== What you are asked to do ==
Drop the pictures, then extract the listing word for word.

== Recorded data ==
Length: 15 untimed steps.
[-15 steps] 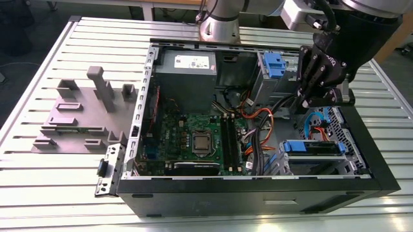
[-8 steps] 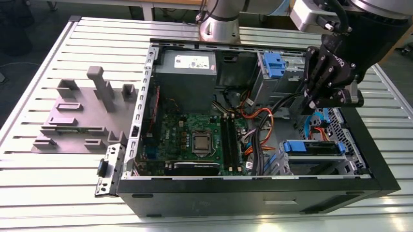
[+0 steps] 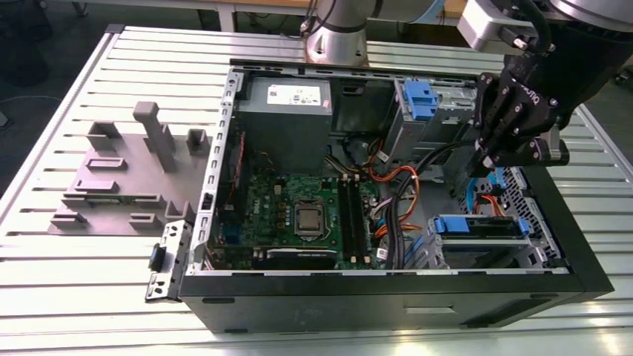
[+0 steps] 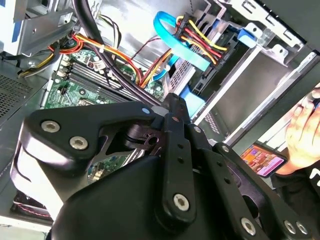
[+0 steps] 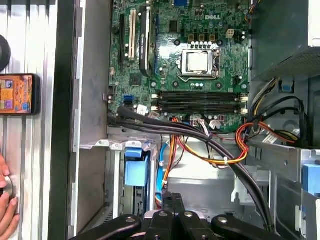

== The completed task ==
Length: 15 untimed steps.
[-15 steps] 
[-8 steps] 
[+0 steps] 
[+0 steps] 
[+0 steps] 

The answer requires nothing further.